AIM OF THE EXERCISE:
Among the entries that follow, the required portion opens with the line containing "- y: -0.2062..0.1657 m" and closes with the line containing "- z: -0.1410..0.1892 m". Give that portion again exactly, and nothing else.

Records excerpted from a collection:
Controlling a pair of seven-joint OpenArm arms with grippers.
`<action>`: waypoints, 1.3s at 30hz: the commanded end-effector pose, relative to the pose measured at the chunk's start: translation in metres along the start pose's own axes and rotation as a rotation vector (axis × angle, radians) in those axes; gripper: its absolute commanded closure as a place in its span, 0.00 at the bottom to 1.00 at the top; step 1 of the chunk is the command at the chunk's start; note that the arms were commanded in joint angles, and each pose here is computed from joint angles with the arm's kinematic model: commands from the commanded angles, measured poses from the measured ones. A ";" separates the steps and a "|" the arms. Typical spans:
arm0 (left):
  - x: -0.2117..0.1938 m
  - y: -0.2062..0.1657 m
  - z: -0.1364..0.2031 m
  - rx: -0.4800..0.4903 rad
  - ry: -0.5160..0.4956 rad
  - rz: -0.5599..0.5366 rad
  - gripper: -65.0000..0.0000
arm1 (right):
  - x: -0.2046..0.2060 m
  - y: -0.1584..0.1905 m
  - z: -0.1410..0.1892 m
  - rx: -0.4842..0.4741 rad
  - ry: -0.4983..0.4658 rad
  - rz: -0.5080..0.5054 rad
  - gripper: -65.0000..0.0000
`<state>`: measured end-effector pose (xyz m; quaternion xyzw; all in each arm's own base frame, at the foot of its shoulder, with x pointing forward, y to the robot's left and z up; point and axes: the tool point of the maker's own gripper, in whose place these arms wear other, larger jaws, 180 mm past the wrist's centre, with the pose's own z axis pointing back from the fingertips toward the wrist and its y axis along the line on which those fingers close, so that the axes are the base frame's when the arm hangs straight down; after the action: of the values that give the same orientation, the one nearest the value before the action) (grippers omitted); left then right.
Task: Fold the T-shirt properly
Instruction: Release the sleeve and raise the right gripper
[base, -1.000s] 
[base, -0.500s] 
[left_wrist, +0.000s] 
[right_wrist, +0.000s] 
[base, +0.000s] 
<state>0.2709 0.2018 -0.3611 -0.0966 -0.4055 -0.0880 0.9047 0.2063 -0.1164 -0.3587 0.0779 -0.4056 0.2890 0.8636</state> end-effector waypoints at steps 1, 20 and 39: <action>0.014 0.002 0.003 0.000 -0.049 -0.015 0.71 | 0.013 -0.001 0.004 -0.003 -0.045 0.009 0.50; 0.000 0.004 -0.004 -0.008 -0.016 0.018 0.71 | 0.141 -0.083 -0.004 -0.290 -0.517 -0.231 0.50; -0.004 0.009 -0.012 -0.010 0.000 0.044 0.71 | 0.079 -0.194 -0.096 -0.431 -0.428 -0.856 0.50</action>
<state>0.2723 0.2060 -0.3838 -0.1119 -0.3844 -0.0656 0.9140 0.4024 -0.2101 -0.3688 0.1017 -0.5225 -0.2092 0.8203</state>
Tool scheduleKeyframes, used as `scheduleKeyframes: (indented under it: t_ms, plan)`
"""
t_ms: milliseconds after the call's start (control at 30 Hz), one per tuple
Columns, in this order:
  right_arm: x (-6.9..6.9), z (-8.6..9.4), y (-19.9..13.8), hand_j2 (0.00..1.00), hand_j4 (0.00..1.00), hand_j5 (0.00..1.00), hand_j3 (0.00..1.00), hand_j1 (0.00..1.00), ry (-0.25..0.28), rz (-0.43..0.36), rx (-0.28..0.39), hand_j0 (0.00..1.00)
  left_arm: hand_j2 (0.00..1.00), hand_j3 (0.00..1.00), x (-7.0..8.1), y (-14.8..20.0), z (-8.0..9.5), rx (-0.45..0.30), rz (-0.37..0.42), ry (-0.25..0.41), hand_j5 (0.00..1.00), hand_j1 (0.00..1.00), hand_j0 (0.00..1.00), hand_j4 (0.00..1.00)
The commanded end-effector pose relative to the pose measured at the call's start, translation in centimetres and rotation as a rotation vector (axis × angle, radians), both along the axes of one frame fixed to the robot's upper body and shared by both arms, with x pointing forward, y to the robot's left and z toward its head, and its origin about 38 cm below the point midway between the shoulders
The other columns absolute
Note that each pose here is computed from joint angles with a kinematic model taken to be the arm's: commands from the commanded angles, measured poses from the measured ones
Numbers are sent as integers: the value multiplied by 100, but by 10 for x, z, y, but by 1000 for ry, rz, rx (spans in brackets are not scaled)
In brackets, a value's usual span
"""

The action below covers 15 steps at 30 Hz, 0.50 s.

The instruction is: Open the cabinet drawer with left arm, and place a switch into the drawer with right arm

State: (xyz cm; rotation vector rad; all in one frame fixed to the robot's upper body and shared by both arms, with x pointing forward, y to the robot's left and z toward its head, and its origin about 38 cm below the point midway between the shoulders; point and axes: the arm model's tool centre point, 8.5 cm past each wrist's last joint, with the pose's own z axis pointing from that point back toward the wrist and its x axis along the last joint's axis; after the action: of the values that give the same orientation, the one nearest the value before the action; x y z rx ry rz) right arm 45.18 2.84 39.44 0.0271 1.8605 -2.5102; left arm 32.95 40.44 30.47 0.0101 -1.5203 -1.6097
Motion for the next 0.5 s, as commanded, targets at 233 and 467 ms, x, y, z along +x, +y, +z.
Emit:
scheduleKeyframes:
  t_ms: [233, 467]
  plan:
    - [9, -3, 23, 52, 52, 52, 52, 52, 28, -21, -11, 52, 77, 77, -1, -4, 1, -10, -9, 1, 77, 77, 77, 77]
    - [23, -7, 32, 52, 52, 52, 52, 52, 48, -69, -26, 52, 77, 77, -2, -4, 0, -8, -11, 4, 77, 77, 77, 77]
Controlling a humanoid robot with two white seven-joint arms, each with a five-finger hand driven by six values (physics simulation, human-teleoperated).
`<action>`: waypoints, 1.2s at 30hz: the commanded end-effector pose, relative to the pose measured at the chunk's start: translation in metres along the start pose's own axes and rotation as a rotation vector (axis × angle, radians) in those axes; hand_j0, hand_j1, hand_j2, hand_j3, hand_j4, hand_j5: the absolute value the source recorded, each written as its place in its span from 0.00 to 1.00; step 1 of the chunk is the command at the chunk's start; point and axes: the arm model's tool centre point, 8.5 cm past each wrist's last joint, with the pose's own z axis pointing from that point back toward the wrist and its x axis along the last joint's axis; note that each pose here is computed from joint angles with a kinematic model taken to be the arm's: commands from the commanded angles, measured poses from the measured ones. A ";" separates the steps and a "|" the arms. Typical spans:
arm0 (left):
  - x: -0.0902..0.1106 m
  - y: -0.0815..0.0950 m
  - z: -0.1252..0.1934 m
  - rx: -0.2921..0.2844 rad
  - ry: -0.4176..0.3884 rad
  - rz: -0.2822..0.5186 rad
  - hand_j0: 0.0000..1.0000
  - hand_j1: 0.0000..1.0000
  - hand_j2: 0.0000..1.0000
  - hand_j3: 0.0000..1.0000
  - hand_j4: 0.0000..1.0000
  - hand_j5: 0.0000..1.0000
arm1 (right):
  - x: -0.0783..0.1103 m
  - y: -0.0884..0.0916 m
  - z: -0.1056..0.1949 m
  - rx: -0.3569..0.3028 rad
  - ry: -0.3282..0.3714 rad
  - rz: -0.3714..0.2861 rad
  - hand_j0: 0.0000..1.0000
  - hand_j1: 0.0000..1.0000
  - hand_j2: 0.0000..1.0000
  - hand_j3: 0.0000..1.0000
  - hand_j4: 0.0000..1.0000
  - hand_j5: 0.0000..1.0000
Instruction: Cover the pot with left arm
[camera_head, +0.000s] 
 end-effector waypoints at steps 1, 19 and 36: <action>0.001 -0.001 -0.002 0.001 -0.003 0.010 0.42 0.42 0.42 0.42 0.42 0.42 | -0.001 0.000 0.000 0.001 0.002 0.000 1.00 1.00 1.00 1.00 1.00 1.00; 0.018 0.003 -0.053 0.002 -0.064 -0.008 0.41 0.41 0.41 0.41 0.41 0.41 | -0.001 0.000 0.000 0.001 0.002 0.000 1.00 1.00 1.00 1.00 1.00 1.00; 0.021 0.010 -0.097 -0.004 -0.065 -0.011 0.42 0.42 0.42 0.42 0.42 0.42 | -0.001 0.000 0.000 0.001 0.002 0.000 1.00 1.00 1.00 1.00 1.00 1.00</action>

ANSWER:
  - y: -0.2062..0.1657 m
  - z: -0.1364..0.2031 m
  - rx: -0.4800..0.4903 rad
  - ry: -0.5160..0.4956 rad
  - rz: -0.5599..0.5366 rad
  - gripper: -65.0000..0.0000
arm1 (right):
  - x: -0.2046..0.2060 m
  - y: -0.1584..0.1905 m
  - z: -0.1410..0.1892 m

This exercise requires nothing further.